Размер шрифта
-
+

Аут. Роман воспитания - стр. 37

В первые дни после первых родов она вроде бы и не показывала, что пережила трагедию. Да и то – трагедия! Скольких на земле женщины рождают мертвыми, сколько умирают в самом нежном возрасте, и ничего, вертится Земля-то.

Погода тогда в феврале в Ростове стояла гнусная – то дождь, то снег мокрый, лужи непролазные и каша ледяная под ногами. Я приехал на две недели, взял отпуск за свой счет. Мы жили в доме ее родителей на улице с диким названием – 35-я линия. Тесть целыми днями курил на кухне вонючие папиросы, а теща знай гакала вовсю, на весь дом гакала. Полагала, видно, что шумом и суетой заставит Люсю отвлечься от дурномыслия.

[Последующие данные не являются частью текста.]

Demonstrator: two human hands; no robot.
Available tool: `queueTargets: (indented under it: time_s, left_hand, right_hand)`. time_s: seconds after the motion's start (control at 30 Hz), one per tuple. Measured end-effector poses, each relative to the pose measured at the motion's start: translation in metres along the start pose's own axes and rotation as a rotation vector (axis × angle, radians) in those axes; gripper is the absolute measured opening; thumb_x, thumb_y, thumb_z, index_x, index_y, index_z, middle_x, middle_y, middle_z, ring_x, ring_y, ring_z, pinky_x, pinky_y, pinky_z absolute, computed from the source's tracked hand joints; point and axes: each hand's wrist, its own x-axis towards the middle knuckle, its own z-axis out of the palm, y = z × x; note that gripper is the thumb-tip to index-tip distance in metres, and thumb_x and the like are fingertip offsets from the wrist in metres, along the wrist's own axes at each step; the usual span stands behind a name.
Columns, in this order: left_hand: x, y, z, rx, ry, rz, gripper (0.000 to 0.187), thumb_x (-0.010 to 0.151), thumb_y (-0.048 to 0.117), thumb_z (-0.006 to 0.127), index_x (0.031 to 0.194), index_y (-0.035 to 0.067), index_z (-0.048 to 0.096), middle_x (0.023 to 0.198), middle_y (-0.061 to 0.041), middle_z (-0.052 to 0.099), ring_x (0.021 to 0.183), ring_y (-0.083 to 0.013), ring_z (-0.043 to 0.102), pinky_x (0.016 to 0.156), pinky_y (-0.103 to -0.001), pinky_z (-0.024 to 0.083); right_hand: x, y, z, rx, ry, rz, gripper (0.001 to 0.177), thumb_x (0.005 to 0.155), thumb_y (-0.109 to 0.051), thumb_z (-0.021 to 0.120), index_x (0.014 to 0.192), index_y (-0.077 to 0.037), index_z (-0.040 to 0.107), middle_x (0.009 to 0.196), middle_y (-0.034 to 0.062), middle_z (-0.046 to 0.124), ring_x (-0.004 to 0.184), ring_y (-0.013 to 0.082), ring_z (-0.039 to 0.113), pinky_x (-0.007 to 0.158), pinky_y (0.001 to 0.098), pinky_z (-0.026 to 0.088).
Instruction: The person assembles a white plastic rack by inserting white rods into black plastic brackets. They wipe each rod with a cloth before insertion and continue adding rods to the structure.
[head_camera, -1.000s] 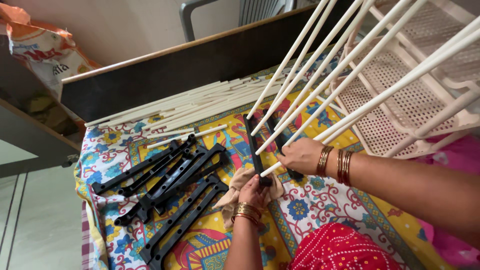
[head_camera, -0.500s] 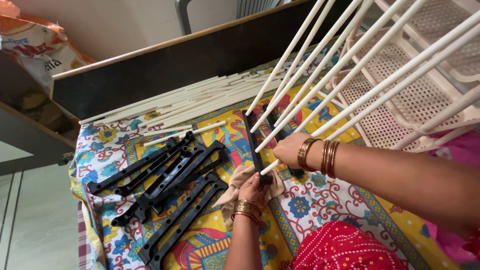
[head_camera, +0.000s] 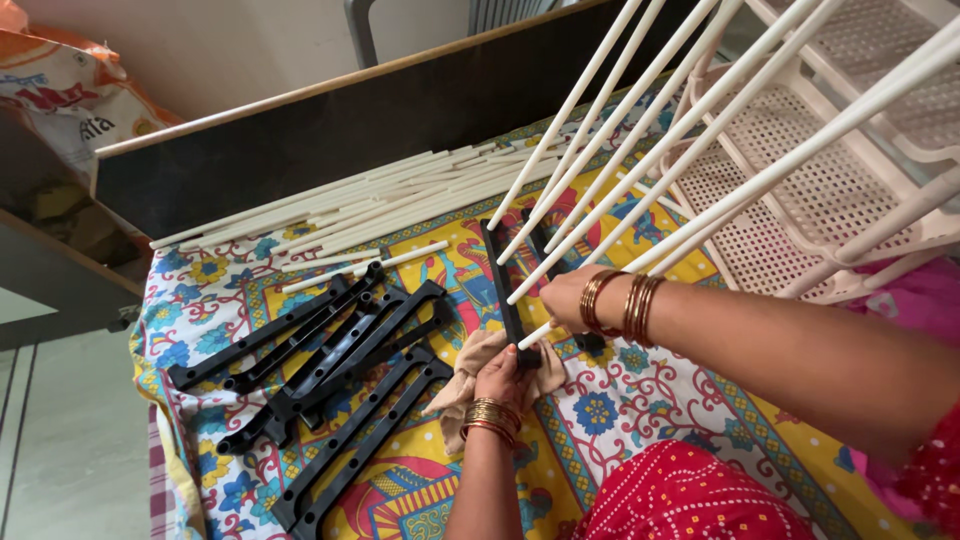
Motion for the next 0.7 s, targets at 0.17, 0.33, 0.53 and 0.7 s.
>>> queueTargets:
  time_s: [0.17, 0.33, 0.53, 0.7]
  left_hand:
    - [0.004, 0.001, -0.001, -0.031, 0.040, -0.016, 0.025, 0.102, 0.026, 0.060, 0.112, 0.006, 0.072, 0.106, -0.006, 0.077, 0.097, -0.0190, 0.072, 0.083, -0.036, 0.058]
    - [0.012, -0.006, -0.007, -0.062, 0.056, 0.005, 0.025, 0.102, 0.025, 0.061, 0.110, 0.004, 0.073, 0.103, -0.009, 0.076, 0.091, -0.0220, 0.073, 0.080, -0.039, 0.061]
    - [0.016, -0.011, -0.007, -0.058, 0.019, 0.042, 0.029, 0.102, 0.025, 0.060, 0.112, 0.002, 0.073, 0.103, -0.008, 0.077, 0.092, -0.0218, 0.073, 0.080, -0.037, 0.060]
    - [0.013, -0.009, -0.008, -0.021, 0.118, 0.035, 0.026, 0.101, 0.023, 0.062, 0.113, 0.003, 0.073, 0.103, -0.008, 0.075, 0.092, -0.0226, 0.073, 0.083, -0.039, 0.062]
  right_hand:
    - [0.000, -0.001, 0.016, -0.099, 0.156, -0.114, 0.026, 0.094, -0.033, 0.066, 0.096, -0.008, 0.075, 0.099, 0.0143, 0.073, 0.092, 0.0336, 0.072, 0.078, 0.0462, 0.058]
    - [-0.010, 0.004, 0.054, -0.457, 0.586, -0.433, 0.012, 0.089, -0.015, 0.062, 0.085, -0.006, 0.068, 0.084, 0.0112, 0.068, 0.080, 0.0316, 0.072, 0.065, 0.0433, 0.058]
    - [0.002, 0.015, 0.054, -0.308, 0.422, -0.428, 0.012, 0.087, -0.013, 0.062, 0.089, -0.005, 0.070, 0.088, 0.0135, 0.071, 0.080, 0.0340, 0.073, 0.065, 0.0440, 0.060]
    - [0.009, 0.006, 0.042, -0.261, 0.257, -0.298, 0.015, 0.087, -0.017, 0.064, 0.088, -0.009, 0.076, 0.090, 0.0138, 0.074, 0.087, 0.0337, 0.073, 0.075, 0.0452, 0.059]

Я стал уходить из дома с утра. С самого утра. Во-первых, я не переносил табачного дыма, а во-вторых, тещиной суеты. Утром постираю в ржавой ванне пеленки, развешу на веревках, съем яичницу, попью чаю и иду. Ростов не тот город, где можно гулять, особенно зимой, но делать нечего. Работать я все одно не мог, оставаться с Люсей тоже: все время и пространство в доме занимали теща и табачная вонь. Я спускался обычно к Речному вокзалу и долго стоял, смотрел на реку. Это как-то успокаивало. Потом в грязном кафе на том же вокзале пил дрянь-кофе и читал. Иногда к кофе прибавлял граммов пятьдесят отвратного коньяку, но редко, только с тем, чтобы согреться, я спиртное не слишком выношу, у меня от него голова болит. К обеду возвращался домой – теща уже сварила неизменный борщ, жирный, густой, уже приготовила вареники с картошкой. Мы садились, и тесть доставал бутылку водки.

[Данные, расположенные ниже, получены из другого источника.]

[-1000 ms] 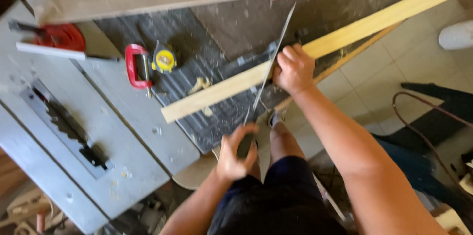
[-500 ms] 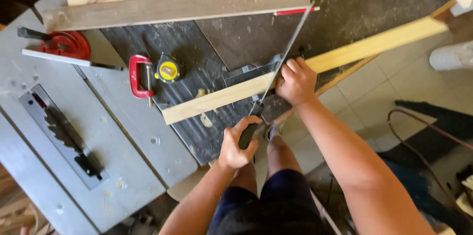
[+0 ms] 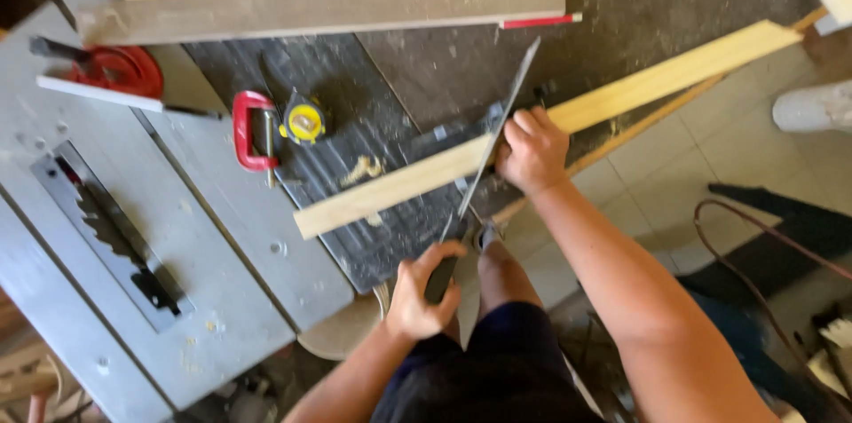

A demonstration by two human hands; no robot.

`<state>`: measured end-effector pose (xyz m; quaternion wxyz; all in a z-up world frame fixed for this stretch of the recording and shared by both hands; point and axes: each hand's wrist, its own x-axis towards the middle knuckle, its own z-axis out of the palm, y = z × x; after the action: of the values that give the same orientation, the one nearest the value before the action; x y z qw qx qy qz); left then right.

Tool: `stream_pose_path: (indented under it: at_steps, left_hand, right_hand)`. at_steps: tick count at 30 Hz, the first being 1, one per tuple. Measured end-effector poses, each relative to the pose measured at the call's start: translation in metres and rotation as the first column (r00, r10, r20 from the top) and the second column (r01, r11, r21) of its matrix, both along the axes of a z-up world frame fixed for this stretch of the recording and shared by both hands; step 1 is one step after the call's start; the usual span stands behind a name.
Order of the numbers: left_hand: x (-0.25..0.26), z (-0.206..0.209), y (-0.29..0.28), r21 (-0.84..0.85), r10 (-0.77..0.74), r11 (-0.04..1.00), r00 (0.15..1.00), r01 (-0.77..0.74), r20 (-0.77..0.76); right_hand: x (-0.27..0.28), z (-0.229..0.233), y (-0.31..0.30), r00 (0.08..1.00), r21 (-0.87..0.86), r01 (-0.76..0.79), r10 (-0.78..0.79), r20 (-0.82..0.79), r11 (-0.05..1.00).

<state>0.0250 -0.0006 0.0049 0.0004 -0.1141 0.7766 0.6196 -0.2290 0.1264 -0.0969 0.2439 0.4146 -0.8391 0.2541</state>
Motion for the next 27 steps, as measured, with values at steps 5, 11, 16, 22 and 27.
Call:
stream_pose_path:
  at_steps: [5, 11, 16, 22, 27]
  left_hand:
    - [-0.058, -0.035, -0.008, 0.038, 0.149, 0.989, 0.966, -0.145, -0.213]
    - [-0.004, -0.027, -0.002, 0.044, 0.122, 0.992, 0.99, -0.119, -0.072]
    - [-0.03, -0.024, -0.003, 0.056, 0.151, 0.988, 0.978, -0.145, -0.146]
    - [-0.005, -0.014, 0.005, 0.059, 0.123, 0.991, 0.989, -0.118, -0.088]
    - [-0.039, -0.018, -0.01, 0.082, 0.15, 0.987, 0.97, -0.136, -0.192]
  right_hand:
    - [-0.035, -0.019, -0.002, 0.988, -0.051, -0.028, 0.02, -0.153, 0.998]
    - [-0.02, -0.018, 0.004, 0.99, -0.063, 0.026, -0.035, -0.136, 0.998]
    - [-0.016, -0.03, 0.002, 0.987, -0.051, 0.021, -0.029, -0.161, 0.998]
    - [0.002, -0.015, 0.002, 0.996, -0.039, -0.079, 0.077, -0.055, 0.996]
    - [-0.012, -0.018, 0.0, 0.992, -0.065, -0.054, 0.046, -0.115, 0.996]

Он, кажется, и тогда уже пил нешуточно. Работа у него была в основном сезонная, он, как ушел из армии в чине полковника, стал плотничать, строил дома в окрестных станицах. А конец осени, зиму и начало весны сторожил склады: сутки через трое. Пил и молчал, борщ хлебал шумно, макал хлеб и снова хлебал. Он так и выпивал за обедом почти бутылку водки один, чуть-чуть оставляя на вечер. После обеда закуривал, а я принужденно терпел. Сидел и терпел.

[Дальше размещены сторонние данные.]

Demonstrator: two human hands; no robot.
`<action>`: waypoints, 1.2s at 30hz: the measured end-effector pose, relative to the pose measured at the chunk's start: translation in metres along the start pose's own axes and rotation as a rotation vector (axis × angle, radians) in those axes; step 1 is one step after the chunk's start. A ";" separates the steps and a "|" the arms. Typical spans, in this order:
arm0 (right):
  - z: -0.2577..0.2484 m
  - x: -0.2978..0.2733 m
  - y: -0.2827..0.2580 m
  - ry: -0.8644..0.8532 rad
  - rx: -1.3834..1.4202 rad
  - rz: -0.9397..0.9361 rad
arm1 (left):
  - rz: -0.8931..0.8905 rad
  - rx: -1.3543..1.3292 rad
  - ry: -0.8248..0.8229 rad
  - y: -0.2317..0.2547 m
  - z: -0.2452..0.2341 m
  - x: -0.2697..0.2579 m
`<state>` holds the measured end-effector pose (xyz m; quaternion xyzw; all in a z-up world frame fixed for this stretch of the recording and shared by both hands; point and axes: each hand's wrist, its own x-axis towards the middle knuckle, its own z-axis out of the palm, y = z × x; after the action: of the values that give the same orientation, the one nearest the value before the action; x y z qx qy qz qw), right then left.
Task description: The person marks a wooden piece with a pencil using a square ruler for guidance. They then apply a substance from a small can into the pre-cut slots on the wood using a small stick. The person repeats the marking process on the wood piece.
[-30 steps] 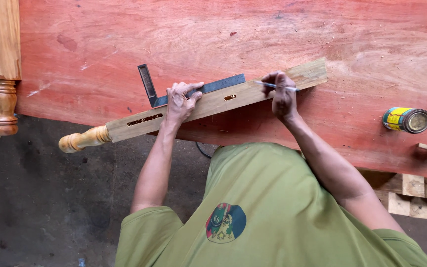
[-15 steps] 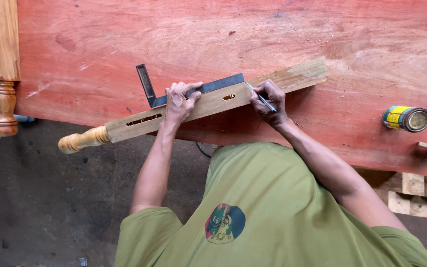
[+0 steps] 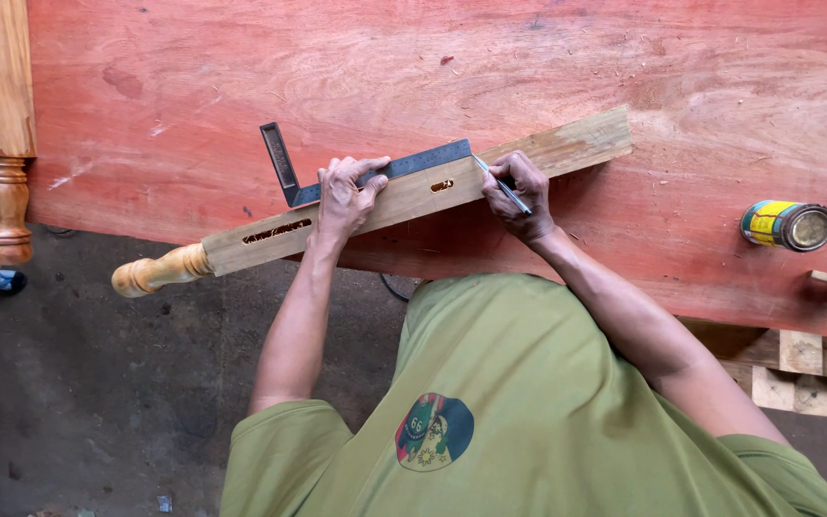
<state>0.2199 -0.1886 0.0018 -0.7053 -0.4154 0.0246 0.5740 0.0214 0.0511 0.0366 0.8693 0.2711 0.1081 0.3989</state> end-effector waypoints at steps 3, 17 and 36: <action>0.000 0.001 -0.002 0.001 0.000 0.003 | -0.002 -0.005 0.003 0.000 0.000 0.000; 0.001 0.001 0.000 0.000 -0.022 0.005 | 0.007 -0.002 0.003 0.000 0.000 0.001; -0.047 0.048 -0.116 -0.268 -0.347 -0.291 | 0.321 0.316 -0.111 0.081 -0.033 0.002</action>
<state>0.2105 -0.1968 0.1348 -0.7165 -0.5828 -0.0363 0.3818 0.0410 0.0295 0.1194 0.9575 0.1206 0.0785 0.2499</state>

Потом я уехал в Москву – отпуск кончился, – а Люся осталась с ребенком: боялась лететь самолетом, боялась и поездом – целые почти сутки вони и сквозняков. Я встретил ее в конце марта, мы так прикинули по прогнозу, когда будет более или менее тепло, и она взяла билет. Приехала, я отвез их домой на машине, и жизнь потихоньку вошла в новое русло, мы привыкли.

Мы не поминали случившееся, как будто и не было его, и имени нерожденной девочке не давали, будто и ее не бывало. Для меня-то, во всяком случае, так и было, а Люся ведь ее видела, хоть минутку, но видела. И ничего.